What is needed is an exact copy of the data that follows.

(Items from a dataset)
<<<<
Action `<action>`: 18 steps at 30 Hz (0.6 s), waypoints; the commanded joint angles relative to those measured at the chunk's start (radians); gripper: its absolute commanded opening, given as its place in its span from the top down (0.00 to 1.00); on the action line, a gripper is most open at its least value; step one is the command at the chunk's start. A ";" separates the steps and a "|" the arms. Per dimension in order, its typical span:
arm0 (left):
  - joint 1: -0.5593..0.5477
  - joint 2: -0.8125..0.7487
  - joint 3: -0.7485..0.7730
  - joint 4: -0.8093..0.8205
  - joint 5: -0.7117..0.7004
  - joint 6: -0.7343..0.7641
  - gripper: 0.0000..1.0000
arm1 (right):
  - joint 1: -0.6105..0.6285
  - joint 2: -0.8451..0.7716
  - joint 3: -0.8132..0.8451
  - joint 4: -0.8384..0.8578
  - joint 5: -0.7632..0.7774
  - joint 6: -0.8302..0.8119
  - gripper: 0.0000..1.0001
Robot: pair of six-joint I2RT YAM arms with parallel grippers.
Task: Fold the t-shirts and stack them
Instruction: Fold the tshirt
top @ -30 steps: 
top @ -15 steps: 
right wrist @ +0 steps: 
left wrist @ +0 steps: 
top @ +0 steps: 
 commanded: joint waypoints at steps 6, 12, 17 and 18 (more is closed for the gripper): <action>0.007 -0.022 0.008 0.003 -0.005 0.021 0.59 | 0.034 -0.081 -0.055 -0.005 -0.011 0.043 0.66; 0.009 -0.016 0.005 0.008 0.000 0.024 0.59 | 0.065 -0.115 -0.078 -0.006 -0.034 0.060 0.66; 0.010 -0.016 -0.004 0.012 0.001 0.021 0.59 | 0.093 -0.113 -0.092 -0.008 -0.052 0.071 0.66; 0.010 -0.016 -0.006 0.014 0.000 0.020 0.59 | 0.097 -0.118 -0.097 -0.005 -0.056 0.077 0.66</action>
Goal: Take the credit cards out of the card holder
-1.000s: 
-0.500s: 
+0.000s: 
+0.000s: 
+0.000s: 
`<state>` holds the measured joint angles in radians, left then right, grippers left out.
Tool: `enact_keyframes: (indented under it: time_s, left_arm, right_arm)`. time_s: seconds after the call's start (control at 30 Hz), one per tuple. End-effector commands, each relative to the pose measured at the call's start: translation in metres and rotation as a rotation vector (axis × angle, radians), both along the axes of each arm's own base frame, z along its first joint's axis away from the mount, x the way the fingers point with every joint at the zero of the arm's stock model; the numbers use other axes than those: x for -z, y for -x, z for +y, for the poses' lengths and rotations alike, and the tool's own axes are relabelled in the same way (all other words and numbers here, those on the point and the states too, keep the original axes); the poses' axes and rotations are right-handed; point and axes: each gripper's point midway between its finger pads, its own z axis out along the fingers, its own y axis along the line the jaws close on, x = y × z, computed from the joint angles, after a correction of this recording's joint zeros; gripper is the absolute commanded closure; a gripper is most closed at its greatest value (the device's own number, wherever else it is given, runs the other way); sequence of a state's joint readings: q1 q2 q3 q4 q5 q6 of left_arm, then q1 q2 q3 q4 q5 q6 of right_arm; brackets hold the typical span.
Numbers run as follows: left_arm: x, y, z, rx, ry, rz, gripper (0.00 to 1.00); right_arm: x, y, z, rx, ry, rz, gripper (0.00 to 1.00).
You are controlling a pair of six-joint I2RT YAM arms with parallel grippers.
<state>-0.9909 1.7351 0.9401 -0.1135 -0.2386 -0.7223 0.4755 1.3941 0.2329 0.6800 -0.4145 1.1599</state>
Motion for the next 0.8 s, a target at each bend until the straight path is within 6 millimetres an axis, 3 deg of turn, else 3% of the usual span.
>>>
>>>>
▶ [RESPONSE TO THIS TASK]
Action `<action>`: 18 steps at 30 Hz (0.6 s), waypoints; the commanded joint angles relative to those measured at the chunk's start (radians); gripper: its absolute commanded opening, given as its place in its span from the top down (0.00 to 1.00); on the action line, a gripper is most open at its least value; step one is the command at the chunk's start. A ";" separates the steps and a "|" the arms. Per dimension in order, its typical span:
arm0 (left):
  - joint 1: -0.5593..0.5477
  - joint 2: -0.8125..0.7487
  - joint 3: -0.7485..0.7730
  - joint 4: -0.8093..0.8205
  - joint 5: -0.7117..0.7004
  - joint 6: -0.7343..0.7641
  - gripper: 0.0000..1.0000
arm1 (right):
  - joint 1: -0.6105..0.6285
  - joint 2: -0.8451..0.7716
  - joint 3: -0.8132..0.8451
  - joint 4: -0.8384..0.8578
  - joint 5: -0.7632..0.7774
  - joint 6: -0.8302..0.8119
  - gripper: 0.0000..1.0001
Robot: pair of six-joint I2RT YAM arms with parallel grippers.
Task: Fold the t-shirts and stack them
Instruction: Fold the tshirt
top @ -30 steps: 
top @ -15 steps: 
right wrist @ +0 steps: 
left wrist @ +0 steps: 
top @ +0 steps: 
 commanded: joint waypoints at steps 6, 12, 17 and 18 (more is closed for the gripper): <action>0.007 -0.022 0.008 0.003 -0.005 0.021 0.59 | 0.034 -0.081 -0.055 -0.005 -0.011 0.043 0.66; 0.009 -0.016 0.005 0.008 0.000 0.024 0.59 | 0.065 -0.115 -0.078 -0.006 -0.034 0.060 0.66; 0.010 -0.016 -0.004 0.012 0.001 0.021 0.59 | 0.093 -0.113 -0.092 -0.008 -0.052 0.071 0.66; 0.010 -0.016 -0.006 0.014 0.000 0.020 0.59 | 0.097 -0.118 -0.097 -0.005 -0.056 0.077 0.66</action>
Goal: Take the credit cards out of the card holder
-1.000s: 
-0.500s: 
+0.000s: 
+0.000s: 
+0.000s: 
`<state>` holds the measured joint angles in radians, left then right, grippers left out.
Tool: `enact_keyframes: (indented under it: time_s, left_arm, right_arm)`. time_s: seconds after the call's start (control at 30 Hz), one per tuple. End-effector commands, each relative to the pose measured at the call's start: translation in metres and rotation as a rotation vector (axis × angle, radians), both along the axes of each arm's own base frame, z along its first joint's axis away from the mount, x the way the fingers point with every joint at the zero of the arm's stock model; the numbers use other axes than those: x for -z, y for -x, z for +y, for the poses' lengths and rotations alike, and the tool's own axes are relabelled in the same way (all other words and numbers here, those on the point and the states too, keep the original axes); the poses' axes and rotations are right-handed; point and axes: each gripper's point midway between its finger pads, its own z axis out along the fingers, its own y axis along the line the jaws close on, x = y × z, computed from the joint angles, after a correction of this recording's joint zeros; gripper is the absolute commanded closure; a gripper is most closed at its greatest value (the device's own number, wherever else it is given, runs the other way); sequence of a state's joint readings: q1 q2 q3 q4 q5 q6 of left_arm, then q1 q2 q3 q4 q5 q6 of right_arm; brackets hold the typical span.
Numbers run as follows: left_arm: x, y, z, rx, ry, rz, gripper (0.00 to 1.00); right_arm: x, y, z, rx, ry, rz, gripper (0.00 to 1.00).
You are controlling a pair of six-joint I2RT YAM arms with parallel grippers.
<state>-0.9909 1.7351 0.9401 -0.1135 -0.2386 -0.7223 0.4755 1.3941 0.2329 0.6800 -0.4145 1.1599</state>
Motion for the next 0.8 s, a target at each bend until the straight path is within 6 millimetres an axis, 3 deg of turn, else 3% of the usual span.
>>>

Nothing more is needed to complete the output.